» TASK DESCRIPTION:
For each line in the material below that holds "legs", copy that line.
THE DATA: Begin
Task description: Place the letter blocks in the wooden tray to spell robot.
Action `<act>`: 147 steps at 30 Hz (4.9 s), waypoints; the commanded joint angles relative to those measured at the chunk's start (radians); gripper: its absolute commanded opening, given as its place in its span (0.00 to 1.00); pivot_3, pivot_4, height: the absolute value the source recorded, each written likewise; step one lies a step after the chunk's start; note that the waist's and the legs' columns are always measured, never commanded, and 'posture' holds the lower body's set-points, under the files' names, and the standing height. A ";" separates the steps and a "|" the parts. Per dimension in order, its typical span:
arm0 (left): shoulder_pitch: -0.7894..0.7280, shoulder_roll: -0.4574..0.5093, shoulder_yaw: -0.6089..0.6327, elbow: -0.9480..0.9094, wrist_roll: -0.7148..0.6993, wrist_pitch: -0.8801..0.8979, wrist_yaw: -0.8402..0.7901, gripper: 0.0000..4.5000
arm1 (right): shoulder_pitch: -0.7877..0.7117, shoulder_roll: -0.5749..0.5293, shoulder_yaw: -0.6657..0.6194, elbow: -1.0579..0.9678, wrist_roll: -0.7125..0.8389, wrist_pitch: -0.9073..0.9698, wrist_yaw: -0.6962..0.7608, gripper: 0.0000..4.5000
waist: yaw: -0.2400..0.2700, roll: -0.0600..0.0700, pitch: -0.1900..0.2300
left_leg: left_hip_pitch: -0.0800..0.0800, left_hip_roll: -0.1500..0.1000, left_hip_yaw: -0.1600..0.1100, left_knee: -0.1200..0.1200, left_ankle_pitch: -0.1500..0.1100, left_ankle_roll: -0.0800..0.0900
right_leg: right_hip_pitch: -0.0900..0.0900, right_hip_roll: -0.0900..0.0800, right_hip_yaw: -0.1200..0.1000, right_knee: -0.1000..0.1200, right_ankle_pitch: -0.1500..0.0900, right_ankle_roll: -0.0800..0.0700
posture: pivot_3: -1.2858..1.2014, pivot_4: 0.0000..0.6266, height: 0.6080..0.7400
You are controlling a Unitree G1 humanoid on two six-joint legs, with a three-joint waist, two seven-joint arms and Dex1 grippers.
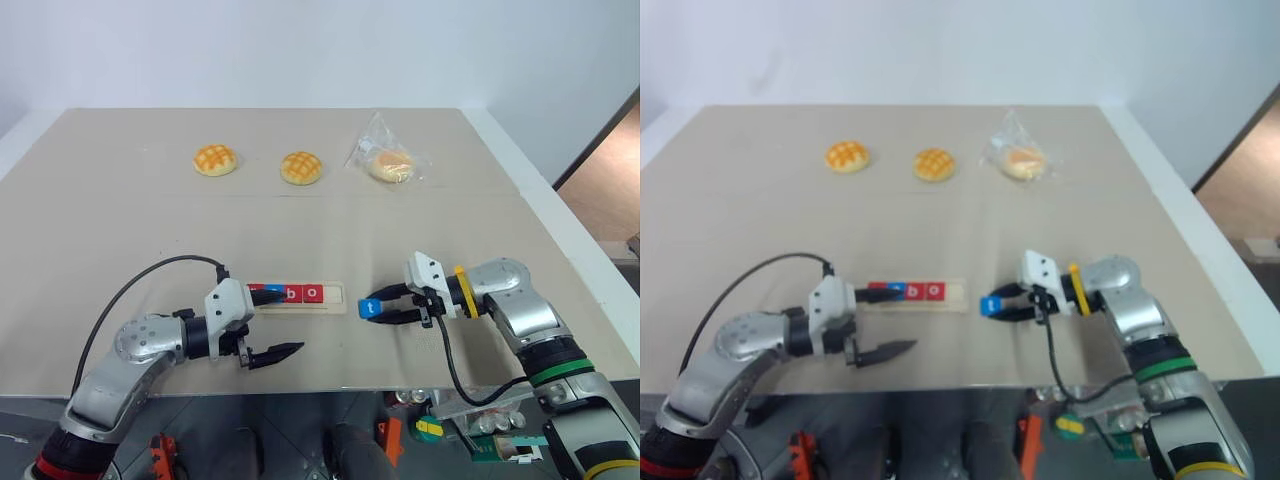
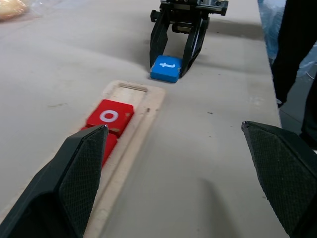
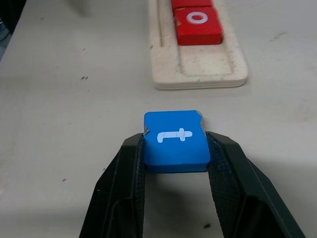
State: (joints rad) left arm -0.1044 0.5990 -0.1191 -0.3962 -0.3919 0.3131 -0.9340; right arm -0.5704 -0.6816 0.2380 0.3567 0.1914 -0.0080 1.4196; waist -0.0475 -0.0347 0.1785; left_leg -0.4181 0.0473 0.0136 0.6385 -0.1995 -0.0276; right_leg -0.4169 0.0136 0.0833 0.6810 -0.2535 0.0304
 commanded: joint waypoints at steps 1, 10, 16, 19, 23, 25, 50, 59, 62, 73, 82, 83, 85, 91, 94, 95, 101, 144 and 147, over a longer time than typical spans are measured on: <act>-0.001 0.006 0.012 -0.038 -0.007 0.000 0.006 1.00 | -0.016 0.000 -0.031 -0.017 0.015 -0.011 0.009 0.38 | 0.000 0.000 0.000 | 0.000 0.000 0.000 0.000 0.000 0.000 | 0.000 0.000 0.000 0.000 0.000 0.000 | 0.52 0.24 1.00; -0.030 0.005 -0.003 -0.012 -0.011 0.001 -0.008 1.00 | 0.024 -0.011 -0.072 -0.154 0.069 0.079 -0.026 0.38 | 0.001 0.000 0.000 | 0.001 0.000 0.000 0.000 0.000 0.000 | 0.001 0.000 0.000 0.000 0.000 0.000 | 0.52 0.24 1.00; -0.035 -0.001 -0.002 0.011 -0.009 -0.003 -0.012 1.00 | -0.052 0.049 -0.034 -0.151 0.052 0.135 -0.050 0.38 | 0.000 0.000 0.000 | 0.001 0.000 0.000 0.000 0.000 0.000 | 0.001 0.000 0.000 0.000 0.000 0.000 | 0.52 0.24 1.00; -0.036 -0.006 -0.003 0.013 -0.006 -0.006 -0.009 1.00 | -0.098 0.091 0.002 -0.084 0.018 0.117 -0.050 0.38 | -0.001 0.000 0.000 | 0.002 0.001 0.001 0.000 0.000 0.000 | 0.001 0.001 0.000 0.001 0.001 0.000 | 0.52 0.24 1.00; -0.027 -0.007 -0.001 0.006 -0.003 -0.007 -0.001 1.00 | -0.138 0.131 0.029 -0.039 0.000 0.117 -0.048 0.38 | -0.001 0.000 0.000 | 0.002 0.001 0.000 0.000 0.000 0.001 | 0.001 0.001 0.000 0.001 0.001 -0.001 | 0.52 0.24 1.00; -0.014 -0.005 0.006 -0.004 -0.003 -0.005 0.007 1.00 | -0.159 0.148 0.038 -0.009 -0.009 0.109 -0.045 0.38 | 0.000 0.000 0.000 | 0.002 0.001 0.000 0.000 0.000 0.001 | 0.001 0.001 0.000 0.001 0.001 -0.001 | 0.52 0.24 1.00; 0.011 0.001 0.019 -0.035 -0.013 0.003 0.045 1.00 | -0.211 0.197 0.039 0.140 -0.078 0.030 -0.025 0.38 | 0.000 0.000 0.000 | 0.002 0.000 0.001 0.000 0.000 0.001 | 0.001 0.000 0.000 0.001 0.001 0.000 | 0.52 0.24 1.00; -0.001 -0.019 0.024 -0.042 -0.031 0.010 0.066 1.00 | -0.208 0.209 0.039 0.131 -0.079 0.054 -0.025 0.38 | 0.000 0.000 0.000 | 0.002 0.000 0.001 0.000 0.000 0.001 | 0.001 0.000 0.000 0.001 0.001 0.000 | 0.52 0.24 1.00; 0.000 -0.020 0.025 -0.045 -0.026 0.012 0.066 1.00 | -0.206 0.210 0.040 0.129 -0.081 0.056 -0.023 0.38 | 0.000 0.000 0.000 | 0.002 0.000 0.001 0.000 0.000 0.001 | 0.001 0.000 0.000 0.001 0.001 0.000 | 0.52 0.24 1.00; 0.009 -0.017 0.019 -0.048 -0.012 0.010 0.070 1.00 | -0.206 0.219 0.043 0.132 -0.093 0.064 -0.023 0.38 | 0.000 0.000 0.000 | 0.002 0.000 0.001 0.000 0.000 0.001 | 0.001 0.000 0.000 0.001 0.001 0.000 | 0.52 0.24 1.00; 0.012 -0.019 0.015 -0.048 -0.009 0.008 0.075 1.00 | -0.211 0.226 0.034 0.120 -0.080 0.109 -0.020 0.38 | 0.000 0.000 0.000 | 0.002 0.000 0.001 0.000 0.000 0.001 | 0.001 0.000 0.000 0.001 0.001 0.000 | 0.52 0.24 1.00; 0.011 -0.019 0.014 -0.047 -0.009 0.007 0.075 1.00 | -0.211 0.227 0.033 0.117 -0.079 0.111 -0.021 0.38 | 0.000 0.000 0.000 | 0.002 0.000 0.001 0.000 0.000 0.001 | 0.001 0.000 0.000 0.001 0.001 0.000 | 0.52 0.24 1.00; 0.009 -0.020 0.012 -0.045 -0.009 0.007 0.075 1.00 | -0.210 0.227 0.032 0.113 -0.078 0.115 -0.023 0.38 | 0.000 0.000 0.000 | 0.002 0.000 0.001 0.000 0.000 0.001 | 0.001 0.000 0.000 0.001 0.001 -0.001 | 0.52 0.24 1.00; 0.005 -0.020 0.010 -0.041 -0.007 0.007 0.073 1.00 | -0.213 0.228 0.027 0.103 -0.070 0.144 -0.024 0.38 | 0.000 0.000 0.000 | 0.002 0.001 0.001 0.000 0.000 0.001 | 0.001 0.000 0.000 0.001 0.001 -0.001 | 0.52 0.24 1.00; 0.004 -0.020 0.010 -0.039 -0.007 0.008 0.072 1.00 | -0.219 0.229 0.026 0.110 -0.072 0.138 -0.028 0.38 | 0.000 0.000 0.000 | 0.002 0.001 0.001 0.000 0.000 0.001 | 0.001 0.000 0.000 0.001 0.001 -0.001 | 0.52 0.24 1.00; 0.003 -0.020 0.010 -0.039 -0.007 0.008 0.071 1.00 | -0.220 0.229 0.026 0.110 -0.073 0.138 -0.028 0.38 | 0.000 0.000 0.000 | 0.002 0.001 0.001 0.000 0.000 0.001 | 0.001 0.000 0.000 0.001 0.001 -0.001 | 0.52 0.24 1.00; 0.005 -0.017 0.011 -0.041 -0.007 0.011 0.070 1.00 | -0.224 0.231 0.026 0.109 -0.073 0.128 -0.026 0.38 | 0.000 0.000 0.000 | 0.002 0.001 0.001 0.000 0.000 0.001 | 0.001 0.000 0.000 0.001 0.001 -0.001 | 0.52 0.24 1.00; -0.011 -0.020 0.004 -0.032 -0.006 0.012 0.051 1.00 | -0.086 0.013 -0.020 0.148 -0.105 -0.038 0.003 0.38 | -0.001 0.000 0.000 | 0.007 0.000 0.002 0.000 0.000 0.001 | 0.006 0.000 0.001 0.000 0.000 0.000 | 0.52 0.24 1.00; -0.016 -0.027 0.006 -0.041 -0.027 0.016 0.044 1.00 | -0.097 0.008 -0.020 0.167 -0.100 -0.017 0.022 0.38 | -0.001 0.000 0.000 | 0.011 -0.001 0.002 0.000 0.000 0.001 | 0.010 -0.001 0.001 0.000 0.000 0.000 | 0.52 0.24 1.00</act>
State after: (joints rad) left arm -0.1097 0.5759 -0.1200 -0.4025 -0.3929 0.3322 -0.8811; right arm -0.6603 -0.6496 0.2217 0.4909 0.1021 -0.0325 1.4178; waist -0.0480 -0.0346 0.1786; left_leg -0.4070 0.0465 0.0157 0.6383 -0.1990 -0.0269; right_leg -0.4070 0.0127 0.0848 0.6810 -0.2534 0.0308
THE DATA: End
» ANSWER SPACE:
Action `<act>`: 147 steps at 30 Hz (4.9 s), waypoints; the commanded joint angles relative to those measured at the chunk's start (radians); gripper: its absolute commanded opening, given as its place in its span (0.00 to 1.00); pivot_3, pivot_4, height: the absolute value the source recorded, each written likewise; step one lies a step after the chunk's start; note that the waist's and the legs' columns are always measured, never commanded, and 'posture' holds the lower body's set-points, under the files' names, and the standing height. A ";" separates the steps and a "|" the parts. Per dimension in order, its typical span:
You are controlling a Unitree G1 humanoid on two six-joint legs, with a three-joint waist, two seven-joint arms and Dex1 grippers.

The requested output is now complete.